English footballer and manager

Stephen John Gritt (born 31 October 1957) is an English former football player, manager and scout.

His playing career included spells at Charlton Athletic, AFC Bournemouth and Walsall. He was joint manager of Charlton for four years and, from 1996, manager of Brighton & Hove Albion. During a spell at Millwall, Gritt was briefly caretaker manager. After back office roles at Charlton and Bournemouth, he was assistant manager at Ebbsfleet United (2013–2018) and at Macclesfield Town, before joining Dagenham & Redbridge as assistant to Daryl McMahon in January 2020.

==Playing career==
Gritt spent most of his playing career with Charlton Athletic, after joining from home town club AFC Bournemouth in 1977. In his first spell with Charlton, he experienced one relegation to the Third Division (1980), one promotion to the Second Division (1981), one promotion to the First Division (1986), and was a runner-up in the Full Members Cup final of 1987. In 1989, he moved to Walsall for a brief spell but soon returned to Charlton. In his second spell, he experienced another relegation in 1990.

In all, Gritt made 435 appearances for Charlton, with 26 goals, placing him fifth on Charlton's all-time appearance list. He played a further two seasons after being appointed manager, retiring in 1993. He later had brief spells with non-league teams Welling United and Tooting & Mitcham after leaving Charlton in 1995.

==Managerial career==
Gritt was named as joint player-manager of Charlton in 1991, alongside Alan Curbishley. In his four-year tenure, Gritt helped to lay the foundations for future successes under Curbishley, who succeeded him as sole manager in 1995. Several key players were debuted under the joint managers, including Lee Bowyer, John Robinson, Richard Rufus and Shaun Newton, and went on to be important components of Charlton's successful team of the late 1990s and early 2000s.

Gritt was made manager of Brighton & Hove Albion in 1996, who were at the time eleven points adrift at the bottom of the Football League. He was able to turn Brighton's form around, and they successfully avoided relegation to the Conference on the final day of the 1996–97 season.

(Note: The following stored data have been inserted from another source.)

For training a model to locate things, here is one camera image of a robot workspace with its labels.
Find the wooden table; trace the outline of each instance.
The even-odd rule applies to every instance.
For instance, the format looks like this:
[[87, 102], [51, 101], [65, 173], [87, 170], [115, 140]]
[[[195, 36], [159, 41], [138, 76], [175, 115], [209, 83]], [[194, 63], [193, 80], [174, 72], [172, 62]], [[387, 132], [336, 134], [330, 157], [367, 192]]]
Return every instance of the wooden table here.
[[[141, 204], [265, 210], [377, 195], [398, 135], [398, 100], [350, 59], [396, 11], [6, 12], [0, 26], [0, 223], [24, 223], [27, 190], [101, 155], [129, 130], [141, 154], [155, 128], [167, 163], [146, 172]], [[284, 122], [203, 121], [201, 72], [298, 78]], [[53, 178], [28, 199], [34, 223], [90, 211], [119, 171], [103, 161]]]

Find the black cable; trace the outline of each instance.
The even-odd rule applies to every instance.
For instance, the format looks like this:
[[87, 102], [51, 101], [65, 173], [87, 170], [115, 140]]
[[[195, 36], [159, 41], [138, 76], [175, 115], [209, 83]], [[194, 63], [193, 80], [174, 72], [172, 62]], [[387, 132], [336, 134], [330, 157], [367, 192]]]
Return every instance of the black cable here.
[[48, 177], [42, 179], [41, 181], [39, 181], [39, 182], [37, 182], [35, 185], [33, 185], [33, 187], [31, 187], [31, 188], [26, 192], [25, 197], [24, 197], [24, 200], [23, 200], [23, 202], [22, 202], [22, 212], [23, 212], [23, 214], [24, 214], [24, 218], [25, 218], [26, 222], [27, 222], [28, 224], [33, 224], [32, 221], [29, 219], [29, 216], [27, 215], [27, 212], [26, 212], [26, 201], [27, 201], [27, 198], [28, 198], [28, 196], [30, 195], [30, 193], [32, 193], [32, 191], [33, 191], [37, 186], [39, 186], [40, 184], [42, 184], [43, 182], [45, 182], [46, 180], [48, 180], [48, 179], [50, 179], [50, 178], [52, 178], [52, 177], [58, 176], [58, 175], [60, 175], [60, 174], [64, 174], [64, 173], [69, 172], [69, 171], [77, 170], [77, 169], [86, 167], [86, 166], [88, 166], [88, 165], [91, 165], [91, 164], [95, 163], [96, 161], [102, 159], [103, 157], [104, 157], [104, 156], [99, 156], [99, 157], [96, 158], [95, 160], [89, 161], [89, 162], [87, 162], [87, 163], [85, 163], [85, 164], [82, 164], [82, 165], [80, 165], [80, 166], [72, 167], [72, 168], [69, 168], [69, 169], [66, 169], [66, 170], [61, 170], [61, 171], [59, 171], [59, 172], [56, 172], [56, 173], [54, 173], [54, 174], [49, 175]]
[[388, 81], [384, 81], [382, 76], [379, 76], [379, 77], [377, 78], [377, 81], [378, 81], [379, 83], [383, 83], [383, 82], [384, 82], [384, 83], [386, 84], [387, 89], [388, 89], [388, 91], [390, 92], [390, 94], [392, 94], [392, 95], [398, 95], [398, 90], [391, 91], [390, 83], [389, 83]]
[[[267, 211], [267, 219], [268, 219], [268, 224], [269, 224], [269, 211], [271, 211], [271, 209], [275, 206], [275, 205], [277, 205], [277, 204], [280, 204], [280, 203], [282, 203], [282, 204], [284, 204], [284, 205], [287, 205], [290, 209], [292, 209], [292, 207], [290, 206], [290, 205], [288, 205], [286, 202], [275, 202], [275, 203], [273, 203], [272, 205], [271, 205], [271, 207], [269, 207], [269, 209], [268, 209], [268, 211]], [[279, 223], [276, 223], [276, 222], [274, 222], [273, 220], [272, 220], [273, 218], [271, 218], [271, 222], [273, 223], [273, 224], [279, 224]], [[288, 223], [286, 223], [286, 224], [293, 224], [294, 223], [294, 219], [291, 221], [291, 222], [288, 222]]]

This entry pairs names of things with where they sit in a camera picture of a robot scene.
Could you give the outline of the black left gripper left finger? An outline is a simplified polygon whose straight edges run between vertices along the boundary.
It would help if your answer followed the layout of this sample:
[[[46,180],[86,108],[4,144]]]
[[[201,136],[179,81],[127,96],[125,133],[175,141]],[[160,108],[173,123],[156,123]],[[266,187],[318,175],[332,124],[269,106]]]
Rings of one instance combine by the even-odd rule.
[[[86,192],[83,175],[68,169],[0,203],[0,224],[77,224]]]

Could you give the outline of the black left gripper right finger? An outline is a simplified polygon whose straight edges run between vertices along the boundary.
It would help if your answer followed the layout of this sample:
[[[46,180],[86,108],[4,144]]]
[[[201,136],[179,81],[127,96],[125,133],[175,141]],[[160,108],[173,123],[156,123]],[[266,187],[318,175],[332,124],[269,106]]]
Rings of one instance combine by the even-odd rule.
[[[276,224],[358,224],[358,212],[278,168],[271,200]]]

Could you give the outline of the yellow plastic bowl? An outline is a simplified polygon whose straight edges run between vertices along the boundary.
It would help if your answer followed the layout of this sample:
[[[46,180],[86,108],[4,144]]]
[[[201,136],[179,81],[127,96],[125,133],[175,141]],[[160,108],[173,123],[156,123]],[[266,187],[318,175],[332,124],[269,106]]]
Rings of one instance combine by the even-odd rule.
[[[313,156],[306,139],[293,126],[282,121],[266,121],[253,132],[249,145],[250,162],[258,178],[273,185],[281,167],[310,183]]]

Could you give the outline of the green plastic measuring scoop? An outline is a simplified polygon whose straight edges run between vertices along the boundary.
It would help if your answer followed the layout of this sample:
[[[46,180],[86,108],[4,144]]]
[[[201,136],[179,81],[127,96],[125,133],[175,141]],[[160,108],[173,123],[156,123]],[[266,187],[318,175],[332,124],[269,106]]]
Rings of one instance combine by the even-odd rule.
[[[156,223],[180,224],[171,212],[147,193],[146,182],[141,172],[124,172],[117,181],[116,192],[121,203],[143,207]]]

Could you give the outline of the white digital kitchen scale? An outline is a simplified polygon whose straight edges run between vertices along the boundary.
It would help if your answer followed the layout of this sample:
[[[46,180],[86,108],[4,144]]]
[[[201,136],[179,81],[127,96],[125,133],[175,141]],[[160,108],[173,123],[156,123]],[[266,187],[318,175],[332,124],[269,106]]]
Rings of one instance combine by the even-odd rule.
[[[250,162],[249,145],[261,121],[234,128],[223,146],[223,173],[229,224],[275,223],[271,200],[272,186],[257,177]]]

Brighton were never in danger of relegation the following season, but the club's board had higher expectations and Gritt was fired in 1998. Nevertheless, Gritt is still fondly remembered by the Seagulls' supporters.

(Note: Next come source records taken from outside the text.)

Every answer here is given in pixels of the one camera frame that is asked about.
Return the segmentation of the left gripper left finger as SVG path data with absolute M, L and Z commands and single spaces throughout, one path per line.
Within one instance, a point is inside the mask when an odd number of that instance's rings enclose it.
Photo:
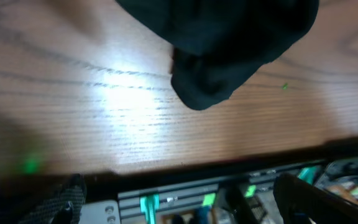
M 71 176 L 63 184 L 58 185 L 52 193 L 30 209 L 19 223 L 79 224 L 81 208 L 86 200 L 86 184 L 82 175 Z

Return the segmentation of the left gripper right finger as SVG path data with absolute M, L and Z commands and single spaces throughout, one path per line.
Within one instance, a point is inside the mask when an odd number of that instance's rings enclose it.
M 284 224 L 358 223 L 358 205 L 290 174 L 275 179 L 273 195 Z

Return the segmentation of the black polo shirt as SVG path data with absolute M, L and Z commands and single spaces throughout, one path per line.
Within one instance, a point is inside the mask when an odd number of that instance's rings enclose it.
M 188 108 L 230 98 L 313 26 L 318 0 L 125 0 L 120 6 L 173 46 L 171 84 Z

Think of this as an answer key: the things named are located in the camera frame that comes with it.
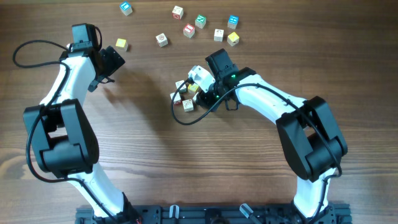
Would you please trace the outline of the yellow S block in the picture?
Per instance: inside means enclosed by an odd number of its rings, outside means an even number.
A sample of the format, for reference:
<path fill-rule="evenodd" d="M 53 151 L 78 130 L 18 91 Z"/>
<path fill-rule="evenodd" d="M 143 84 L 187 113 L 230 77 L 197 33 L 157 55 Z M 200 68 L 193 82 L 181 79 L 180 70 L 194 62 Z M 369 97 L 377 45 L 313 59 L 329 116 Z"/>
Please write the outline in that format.
<path fill-rule="evenodd" d="M 189 86 L 187 87 L 189 94 L 192 94 L 192 95 L 195 95 L 199 89 L 200 89 L 200 87 L 196 83 L 189 84 Z"/>

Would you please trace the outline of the green V block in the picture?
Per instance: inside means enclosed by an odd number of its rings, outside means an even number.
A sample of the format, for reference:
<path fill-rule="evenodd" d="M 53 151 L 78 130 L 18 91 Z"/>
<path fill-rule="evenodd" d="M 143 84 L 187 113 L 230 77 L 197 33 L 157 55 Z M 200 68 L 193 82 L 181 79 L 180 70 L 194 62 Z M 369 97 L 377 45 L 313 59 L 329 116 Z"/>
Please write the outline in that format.
<path fill-rule="evenodd" d="M 186 82 L 184 80 L 180 80 L 175 82 L 176 88 L 179 93 L 186 93 L 187 92 L 187 86 Z"/>

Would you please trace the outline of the red I block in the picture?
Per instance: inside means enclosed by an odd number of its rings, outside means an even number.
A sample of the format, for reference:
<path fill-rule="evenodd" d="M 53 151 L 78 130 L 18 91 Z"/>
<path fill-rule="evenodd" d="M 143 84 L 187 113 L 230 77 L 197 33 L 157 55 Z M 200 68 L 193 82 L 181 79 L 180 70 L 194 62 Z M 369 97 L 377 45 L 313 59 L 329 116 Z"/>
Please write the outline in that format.
<path fill-rule="evenodd" d="M 183 28 L 183 34 L 184 34 L 184 36 L 186 36 L 189 39 L 191 39 L 193 37 L 193 35 L 195 34 L 195 27 L 193 25 L 191 25 L 191 24 L 187 24 Z"/>

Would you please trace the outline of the yellow W block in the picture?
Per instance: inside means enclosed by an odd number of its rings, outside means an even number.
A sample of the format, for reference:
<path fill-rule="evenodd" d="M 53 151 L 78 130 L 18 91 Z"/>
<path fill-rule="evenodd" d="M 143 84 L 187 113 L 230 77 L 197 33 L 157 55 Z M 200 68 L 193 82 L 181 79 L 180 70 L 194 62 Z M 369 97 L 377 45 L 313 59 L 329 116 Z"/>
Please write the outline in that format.
<path fill-rule="evenodd" d="M 182 101 L 184 112 L 189 112 L 194 110 L 192 99 Z"/>

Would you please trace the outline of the red A block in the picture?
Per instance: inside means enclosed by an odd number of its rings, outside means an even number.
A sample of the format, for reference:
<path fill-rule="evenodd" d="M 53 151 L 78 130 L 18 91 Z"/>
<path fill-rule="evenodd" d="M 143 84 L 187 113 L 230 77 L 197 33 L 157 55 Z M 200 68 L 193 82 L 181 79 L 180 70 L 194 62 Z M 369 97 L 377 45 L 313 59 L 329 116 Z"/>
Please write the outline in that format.
<path fill-rule="evenodd" d="M 182 103 L 182 99 L 179 92 L 171 93 L 170 98 L 173 102 L 173 105 L 180 105 Z"/>

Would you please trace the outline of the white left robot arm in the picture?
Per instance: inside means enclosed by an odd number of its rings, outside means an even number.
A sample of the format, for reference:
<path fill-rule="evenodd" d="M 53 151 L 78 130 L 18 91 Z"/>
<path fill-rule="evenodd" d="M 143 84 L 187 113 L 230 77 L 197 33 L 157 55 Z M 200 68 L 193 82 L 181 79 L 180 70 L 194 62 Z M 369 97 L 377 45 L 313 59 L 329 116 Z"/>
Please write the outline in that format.
<path fill-rule="evenodd" d="M 48 95 L 24 110 L 28 133 L 25 156 L 30 172 L 42 182 L 72 184 L 91 205 L 77 223 L 139 223 L 140 215 L 117 189 L 99 164 L 99 144 L 83 103 L 124 59 L 111 47 L 102 47 L 102 35 L 93 24 L 72 26 L 73 42 L 55 61 L 60 71 Z"/>

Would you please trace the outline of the red shell block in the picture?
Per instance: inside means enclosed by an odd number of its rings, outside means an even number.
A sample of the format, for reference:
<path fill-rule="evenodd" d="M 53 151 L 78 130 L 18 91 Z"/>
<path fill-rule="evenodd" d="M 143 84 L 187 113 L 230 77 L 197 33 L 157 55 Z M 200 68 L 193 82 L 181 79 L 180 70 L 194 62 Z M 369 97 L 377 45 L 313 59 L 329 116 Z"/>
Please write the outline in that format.
<path fill-rule="evenodd" d="M 168 44 L 168 39 L 164 33 L 157 35 L 155 38 L 160 47 L 164 47 Z"/>

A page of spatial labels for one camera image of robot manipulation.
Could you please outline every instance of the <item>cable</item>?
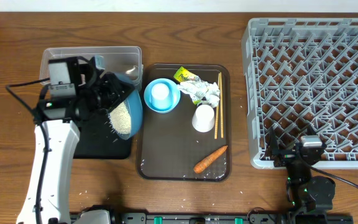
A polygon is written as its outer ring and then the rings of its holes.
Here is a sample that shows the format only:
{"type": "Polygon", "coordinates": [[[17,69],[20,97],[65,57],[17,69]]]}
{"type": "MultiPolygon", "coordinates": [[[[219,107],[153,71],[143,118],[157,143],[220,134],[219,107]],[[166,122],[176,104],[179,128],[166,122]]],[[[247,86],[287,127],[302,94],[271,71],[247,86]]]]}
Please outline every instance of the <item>cable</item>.
{"type": "Polygon", "coordinates": [[[314,168],[313,166],[309,165],[305,160],[303,160],[303,158],[302,158],[302,156],[301,156],[301,154],[300,154],[299,151],[297,151],[296,154],[297,154],[297,156],[300,158],[300,161],[301,161],[305,166],[309,167],[311,170],[314,170],[314,171],[316,171],[316,172],[319,172],[320,174],[324,174],[324,175],[326,175],[326,176],[328,176],[328,177],[331,177],[331,178],[340,180],[340,181],[342,181],[342,182],[345,182],[345,183],[349,184],[350,186],[353,186],[353,187],[355,187],[355,188],[358,189],[358,185],[355,184],[355,183],[353,183],[353,182],[351,182],[351,181],[348,181],[348,180],[346,180],[346,179],[343,179],[343,178],[341,178],[341,177],[338,177],[338,176],[336,176],[336,175],[334,175],[334,174],[330,174],[330,173],[327,173],[327,172],[325,172],[325,171],[319,170],[319,169],[314,168]]]}
{"type": "MultiPolygon", "coordinates": [[[[250,215],[250,213],[252,213],[252,211],[257,212],[257,209],[261,209],[261,210],[263,210],[263,211],[266,212],[266,210],[265,210],[264,208],[262,208],[262,207],[255,207],[255,208],[249,210],[249,212],[248,212],[248,214],[247,214],[247,221],[249,221],[249,215],[250,215]]],[[[271,219],[274,223],[276,223],[276,219],[272,218],[272,217],[270,216],[270,214],[266,214],[266,215],[269,217],[269,219],[271,219]]]]}
{"type": "Polygon", "coordinates": [[[45,131],[45,128],[42,126],[42,121],[39,117],[39,115],[31,109],[31,107],[22,100],[19,96],[17,96],[12,90],[11,87],[19,87],[19,86],[26,86],[26,85],[32,85],[35,83],[45,82],[48,81],[49,78],[44,78],[43,80],[37,80],[27,83],[20,83],[20,84],[12,84],[12,85],[6,85],[5,89],[15,98],[19,101],[21,105],[23,105],[30,114],[34,117],[35,122],[37,125],[41,128],[42,135],[44,136],[45,141],[45,147],[44,147],[44,158],[42,159],[42,165],[41,165],[41,171],[40,171],[40,178],[38,180],[38,186],[37,186],[37,193],[35,197],[35,221],[37,224],[41,224],[41,191],[42,191],[42,183],[44,181],[44,174],[45,174],[45,168],[47,166],[47,159],[48,159],[48,152],[49,152],[49,139],[47,136],[47,132],[45,131]]]}

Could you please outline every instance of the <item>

Gritt later moved to Millwall and became reserve-team manager. In 2000, he had a short spell as caretaker manager of the Lions and was then assistant manager to Mark McGhee until 2003. In June 2004, Gritt returned to Charlton in the role of academy manager, a role he retained until 2010.

From July 2011 to September 2012, Gritt was chief scout at Bournemouth. From June 2013 to October 2018, he was assistant manager at Ebbsfleet United, working with former Charlton team-mate Steve Brown and then, after a spell as chief scout, serving as assistant to Daryl McMahon. In August 2019, Gritt was again appointed assistant manager to McMahon, this time at Macclesfield Town. Both resigned on 2 January 2020, citing the club's crippling financial situation, with both subsequently joining Dagenham & Redbridge. Following McMahon's departure in February 2023, Gritt was appointed caretaker manager before departing the club on 17 March 2023 a week after the appointment of Ben Strevens as manager.

==Managerial statistics==

As of 7 March 2023

| Team | Nat | From | To | Record |  |  |  |  |
| G | W | D | L | Win % |
| Charlton Athletic | England | 24 July 1991 | 15 June 1995 | 206 | 76 | 50 | 80 | 036.89 |
| Brighton & Hove Albion | England | 11 December 1996 | 25 February 1998 | 62 | 14 | 18 | 30 | 022.58 |
| Millwall (caretaker) | England | 17 September 2000 | 25 September 2000 | 2 | 2 | 0 | 0 | 100.00 |
| Dagenham & Redbridge (caretaker) | England | 24 February 2023 | 10 March 2023 | 4 | 2 | 0 | 2 | 050.00 |
| Total |  |  |  | 274 | 94 | 68 | 112 | 034.31 |

==Personal life==
Gritt suffered a tragedy on 7 December 2002 when his 18-year-old daughter Hayley died as a result of cancer. Hayley, who had battled a brain tumour for 10 years, was a lifelong Charlton supporter and a season ticket holder at The Valley, even after her father's departure from the club in 1995. Gritt has been involved in numerous fundraising activities for cancer charities ever since.